Dr Kate Jordan, Senior Lecturer in the Faculty of Architecture at the University of Westminster, said: ‘Charlotte mined a variety of sources to produce a thought-provoking analysis of contemporary conservation practice and theory. Her work makes a valuable contribution to the scholarship of architectural heritage.’

Charlotte Penny said: ‘I am delighted to have received the ‘Highly Commended’ Gus Astley Student Award. I would like to sincerely thank the IHBC for the recognition and the opportunity to attend the Brighton School, as well as Dr Kate Jordan from the University of Westminster for her uplifting support and shared enthusiasm for my research.’

‘I very much enjoyed researching and writing my dissertation, in particular delving into archives and finding fascinating resources. The question of ‘the contest between the theoretical and practical nature of conservation’ was the subject of the dissertation, which centred on the Society for the Protection of Ancient Buildings’ Manifesto and more specifically with the ongoing conservation of the historic fabric at William Morris’ Red House.’

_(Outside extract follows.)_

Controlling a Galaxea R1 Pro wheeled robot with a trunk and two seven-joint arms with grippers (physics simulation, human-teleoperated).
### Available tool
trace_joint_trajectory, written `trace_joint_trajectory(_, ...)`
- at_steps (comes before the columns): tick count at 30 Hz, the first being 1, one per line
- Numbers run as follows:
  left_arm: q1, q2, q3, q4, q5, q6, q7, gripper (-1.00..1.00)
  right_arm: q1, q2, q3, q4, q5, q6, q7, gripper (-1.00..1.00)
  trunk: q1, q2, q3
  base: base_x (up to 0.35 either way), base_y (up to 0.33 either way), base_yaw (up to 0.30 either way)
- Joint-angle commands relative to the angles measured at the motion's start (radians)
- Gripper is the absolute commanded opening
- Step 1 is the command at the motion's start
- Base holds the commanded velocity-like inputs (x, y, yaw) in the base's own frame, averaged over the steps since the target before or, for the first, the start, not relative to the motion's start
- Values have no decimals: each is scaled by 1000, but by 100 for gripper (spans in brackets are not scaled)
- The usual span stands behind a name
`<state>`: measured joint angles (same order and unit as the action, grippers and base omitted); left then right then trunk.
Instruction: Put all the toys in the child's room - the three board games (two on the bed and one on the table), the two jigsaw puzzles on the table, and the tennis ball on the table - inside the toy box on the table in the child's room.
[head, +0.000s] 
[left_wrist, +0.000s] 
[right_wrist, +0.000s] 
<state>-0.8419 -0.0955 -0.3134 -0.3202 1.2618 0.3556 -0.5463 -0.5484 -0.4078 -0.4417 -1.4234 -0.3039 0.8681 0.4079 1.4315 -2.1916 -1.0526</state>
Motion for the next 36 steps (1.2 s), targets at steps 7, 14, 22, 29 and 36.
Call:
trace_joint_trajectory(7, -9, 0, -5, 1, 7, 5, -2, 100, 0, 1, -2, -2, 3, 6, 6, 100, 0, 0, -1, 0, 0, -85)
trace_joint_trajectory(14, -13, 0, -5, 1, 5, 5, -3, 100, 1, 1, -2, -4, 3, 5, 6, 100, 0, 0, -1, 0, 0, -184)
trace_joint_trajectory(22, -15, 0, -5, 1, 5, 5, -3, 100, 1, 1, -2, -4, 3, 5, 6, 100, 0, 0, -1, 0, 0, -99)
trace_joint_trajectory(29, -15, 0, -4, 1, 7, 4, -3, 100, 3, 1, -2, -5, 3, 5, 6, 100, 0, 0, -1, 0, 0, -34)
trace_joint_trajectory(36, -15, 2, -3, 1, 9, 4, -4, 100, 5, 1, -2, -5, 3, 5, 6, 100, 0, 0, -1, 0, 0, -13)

‘I learned that philosophy and practice appear to only touch the surface of conservation and as such, conservation cannot solely be considered as three dimensional; the fourth dimension of time must be taken into account. Many factors are involved in the consideration of conservation work and custodians have to balance a wide range of often conflicting constraints, whilst also acting as faithful guardians of the United Kingdom’s shared heritage.’